By contrast, init(ascii:) seems very straightforward, and if we care indeed about convenience for initializing arrays of integers in this way, we can vend also a similar initializer on extension Array where Element: FixedWidthInteger.

If compile-time checking is required, there is no reason why the compiler cannot be made to have special knowledge of these init(ascii:) methods to make this work until such time as the constexpr-like features mature and supersede that magic.


-1. Main reason: Unsigned Integers are numbers, not codepoints. Codepoints are represented by unsigned integers, but that doesn't mean that UInt8 etc. need to be able to be represented by these kinds of literals. There should be a wrapper type such as

struct SomeKindOfCodepoint {
    var value: UInt8

instead of polluting integer interfaces. I would hate it to make code like this valid:

let a: UInt8 = 10

let b = a + 'x' //wat?

Do codepoints have multiplication? Do codepoints have division? No? Then they should be their own type that only wraps the underlying integer representation. Afterwards, this wrapper type can conform to a new type of ExpressibleBy...Literal as this proposal wants.

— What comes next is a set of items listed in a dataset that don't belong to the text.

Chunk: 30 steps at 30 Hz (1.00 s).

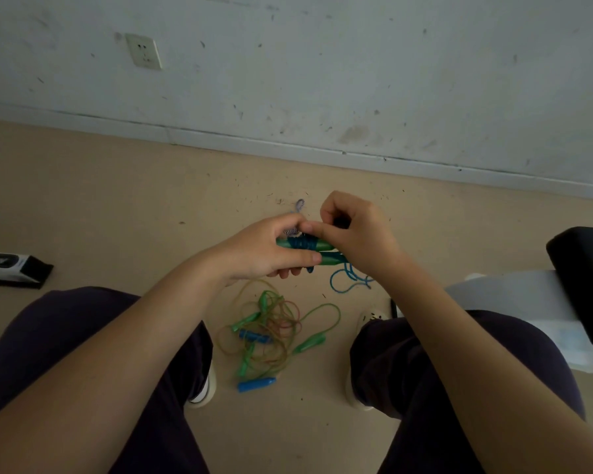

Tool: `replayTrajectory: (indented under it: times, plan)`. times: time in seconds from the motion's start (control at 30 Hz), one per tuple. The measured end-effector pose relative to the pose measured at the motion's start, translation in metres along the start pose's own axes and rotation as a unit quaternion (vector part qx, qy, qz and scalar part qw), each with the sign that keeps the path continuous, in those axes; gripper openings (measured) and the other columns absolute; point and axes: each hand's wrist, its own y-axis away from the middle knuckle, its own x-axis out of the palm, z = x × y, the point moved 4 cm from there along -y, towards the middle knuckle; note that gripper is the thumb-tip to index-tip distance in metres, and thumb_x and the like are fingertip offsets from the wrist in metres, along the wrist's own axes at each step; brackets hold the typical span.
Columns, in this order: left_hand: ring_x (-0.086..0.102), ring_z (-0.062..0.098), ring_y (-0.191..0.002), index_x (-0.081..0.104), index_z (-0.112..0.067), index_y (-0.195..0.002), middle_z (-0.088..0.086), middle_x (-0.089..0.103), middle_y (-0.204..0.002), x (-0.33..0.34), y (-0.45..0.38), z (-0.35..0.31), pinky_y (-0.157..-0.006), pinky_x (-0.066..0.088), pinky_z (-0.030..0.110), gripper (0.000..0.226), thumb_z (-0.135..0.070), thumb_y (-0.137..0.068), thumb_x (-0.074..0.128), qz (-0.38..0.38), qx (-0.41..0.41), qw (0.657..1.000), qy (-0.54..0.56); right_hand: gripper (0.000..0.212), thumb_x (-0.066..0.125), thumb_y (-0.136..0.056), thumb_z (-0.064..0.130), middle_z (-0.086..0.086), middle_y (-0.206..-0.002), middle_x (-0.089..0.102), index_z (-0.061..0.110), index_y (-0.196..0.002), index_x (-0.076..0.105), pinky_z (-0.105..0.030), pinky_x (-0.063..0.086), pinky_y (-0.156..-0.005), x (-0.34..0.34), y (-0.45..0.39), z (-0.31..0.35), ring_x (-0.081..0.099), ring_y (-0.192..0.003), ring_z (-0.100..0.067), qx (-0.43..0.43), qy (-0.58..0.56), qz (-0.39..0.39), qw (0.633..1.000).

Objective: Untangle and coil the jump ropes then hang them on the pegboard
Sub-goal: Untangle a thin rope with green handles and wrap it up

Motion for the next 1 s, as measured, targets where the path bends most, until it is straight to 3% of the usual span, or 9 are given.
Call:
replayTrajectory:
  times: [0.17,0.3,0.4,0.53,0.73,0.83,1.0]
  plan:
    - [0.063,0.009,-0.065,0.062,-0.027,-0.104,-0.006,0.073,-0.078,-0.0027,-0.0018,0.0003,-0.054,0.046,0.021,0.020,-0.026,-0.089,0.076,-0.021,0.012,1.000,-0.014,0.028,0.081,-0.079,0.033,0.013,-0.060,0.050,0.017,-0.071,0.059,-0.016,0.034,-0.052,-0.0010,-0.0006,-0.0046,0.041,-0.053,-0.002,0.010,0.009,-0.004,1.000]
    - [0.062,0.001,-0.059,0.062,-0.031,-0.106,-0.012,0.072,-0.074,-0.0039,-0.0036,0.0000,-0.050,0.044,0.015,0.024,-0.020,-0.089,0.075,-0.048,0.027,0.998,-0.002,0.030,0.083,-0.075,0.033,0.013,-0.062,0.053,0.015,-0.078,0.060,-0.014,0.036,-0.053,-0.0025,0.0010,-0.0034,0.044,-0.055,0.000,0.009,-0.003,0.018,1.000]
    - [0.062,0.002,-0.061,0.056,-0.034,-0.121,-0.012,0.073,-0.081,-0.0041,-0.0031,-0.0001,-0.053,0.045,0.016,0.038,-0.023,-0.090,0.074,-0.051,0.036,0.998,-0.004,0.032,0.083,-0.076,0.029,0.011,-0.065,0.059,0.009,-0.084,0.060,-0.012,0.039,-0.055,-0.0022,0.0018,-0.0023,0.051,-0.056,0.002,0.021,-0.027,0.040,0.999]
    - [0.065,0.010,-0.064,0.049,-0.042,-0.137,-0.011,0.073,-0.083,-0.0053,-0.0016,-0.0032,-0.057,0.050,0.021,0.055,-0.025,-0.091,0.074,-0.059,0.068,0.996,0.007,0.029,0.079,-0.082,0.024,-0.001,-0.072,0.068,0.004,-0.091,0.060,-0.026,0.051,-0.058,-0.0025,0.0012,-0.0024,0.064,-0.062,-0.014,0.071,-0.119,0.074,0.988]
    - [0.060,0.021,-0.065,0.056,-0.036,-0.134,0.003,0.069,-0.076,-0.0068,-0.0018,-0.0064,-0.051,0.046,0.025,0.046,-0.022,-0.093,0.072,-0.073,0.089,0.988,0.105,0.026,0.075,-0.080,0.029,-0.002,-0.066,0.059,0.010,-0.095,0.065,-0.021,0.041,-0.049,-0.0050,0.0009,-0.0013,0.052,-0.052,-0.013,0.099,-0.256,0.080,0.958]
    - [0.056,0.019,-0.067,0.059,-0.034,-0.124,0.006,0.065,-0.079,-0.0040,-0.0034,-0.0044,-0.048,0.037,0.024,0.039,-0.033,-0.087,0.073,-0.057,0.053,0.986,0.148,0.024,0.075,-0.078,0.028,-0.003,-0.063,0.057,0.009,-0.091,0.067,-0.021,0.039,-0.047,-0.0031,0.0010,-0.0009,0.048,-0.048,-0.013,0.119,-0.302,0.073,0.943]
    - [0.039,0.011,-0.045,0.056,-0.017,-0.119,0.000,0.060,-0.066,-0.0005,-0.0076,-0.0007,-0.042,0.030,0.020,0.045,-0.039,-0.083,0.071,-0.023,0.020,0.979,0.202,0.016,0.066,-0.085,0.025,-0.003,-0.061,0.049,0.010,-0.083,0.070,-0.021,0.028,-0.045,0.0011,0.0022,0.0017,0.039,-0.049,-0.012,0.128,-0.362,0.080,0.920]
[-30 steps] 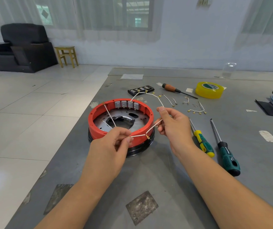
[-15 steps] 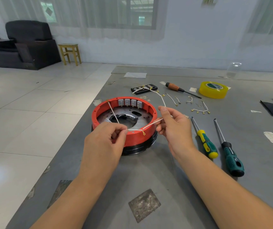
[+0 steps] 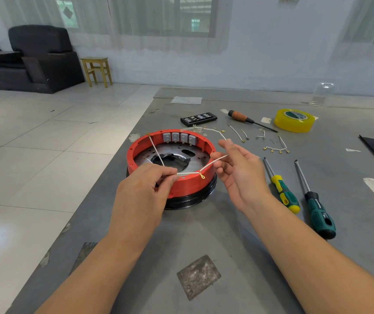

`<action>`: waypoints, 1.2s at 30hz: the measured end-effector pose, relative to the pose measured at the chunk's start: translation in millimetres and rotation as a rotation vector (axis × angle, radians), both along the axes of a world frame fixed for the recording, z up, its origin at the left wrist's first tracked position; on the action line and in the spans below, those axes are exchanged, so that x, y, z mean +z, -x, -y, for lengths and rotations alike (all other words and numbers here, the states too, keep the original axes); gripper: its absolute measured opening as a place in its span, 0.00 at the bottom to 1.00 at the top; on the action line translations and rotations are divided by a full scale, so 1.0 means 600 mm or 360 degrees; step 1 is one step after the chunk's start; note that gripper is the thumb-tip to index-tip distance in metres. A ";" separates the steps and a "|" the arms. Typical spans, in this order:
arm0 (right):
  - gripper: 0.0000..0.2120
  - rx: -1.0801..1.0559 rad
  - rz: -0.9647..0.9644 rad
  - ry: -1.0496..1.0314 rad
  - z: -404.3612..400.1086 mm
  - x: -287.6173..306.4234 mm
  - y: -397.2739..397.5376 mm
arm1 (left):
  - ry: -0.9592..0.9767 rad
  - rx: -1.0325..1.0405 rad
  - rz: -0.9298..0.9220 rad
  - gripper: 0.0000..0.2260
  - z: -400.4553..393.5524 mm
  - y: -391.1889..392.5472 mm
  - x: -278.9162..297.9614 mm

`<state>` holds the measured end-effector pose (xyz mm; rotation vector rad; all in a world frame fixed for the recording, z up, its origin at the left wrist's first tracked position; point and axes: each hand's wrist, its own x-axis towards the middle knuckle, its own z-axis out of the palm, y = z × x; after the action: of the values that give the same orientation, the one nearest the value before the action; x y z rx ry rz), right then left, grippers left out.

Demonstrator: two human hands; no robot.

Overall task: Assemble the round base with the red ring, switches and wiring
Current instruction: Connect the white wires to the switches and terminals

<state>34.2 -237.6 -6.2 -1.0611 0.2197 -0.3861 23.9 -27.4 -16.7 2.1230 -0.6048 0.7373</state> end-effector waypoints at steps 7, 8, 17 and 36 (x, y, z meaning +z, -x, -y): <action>0.16 0.0177 0.0086 -0.0292 0.006 0.003 0.003 | -0.0011 0.0004 -0.0024 0.06 -0.004 -0.006 -0.004; 0.16 0.0199 0.0107 -0.0318 0.007 0.003 0.003 | -0.0014 0.0002 -0.0020 0.06 -0.004 -0.007 -0.005; 0.16 0.0381 0.0415 -0.0094 0.000 0.059 -0.002 | -0.0042 0.0043 0.0053 0.05 0.005 -0.018 -0.015; 0.06 0.0028 -0.0086 0.1111 -0.022 0.042 -0.099 | -0.0058 0.0144 0.0016 0.05 0.014 -0.030 -0.024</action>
<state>93.6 -224.4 18.8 -1.7599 0.1220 -0.4297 41.9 -35.7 -31.1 2.1934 -0.5338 0.7927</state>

But the way it looks now, this is moving way too close into C-like unsigned char territory, where there is no difference between text and numbers, which is a poor choice for a high-level language with a strong type system.


I'm -1 for any version that adds non-numeric literals to integers. It undermines Swift's approach to Unicode correctness. I can already imagine the all-too-easily copy-pasta'ed Stack Overflow posts that will recommend pattern matching over String.utf8.

The basic "Haven't you had this problem?" in the proposal isn't compelling. Nobody's forcing anybody to elide tons of UInt8(ascii:) calls into a single ugly array literal. Plenty of C parsers big chunk of #defines for code points they care about, and I've seen similar approaches in Swift without any trouble.

Core Team members have often said self-hosting Swift is a non-goal because it biases the language towards what's good for a compiler. Likewise, I don't think the language needs unfairly biased in favor of ASCII as part of its string ergonomic story. That's every other programming language. We already have those languages.

I'm perfectly in favor of single-quote literals for Swift's for UnicodeScalar, Character, and String. It notably improves on the status quo and aligns with other languages.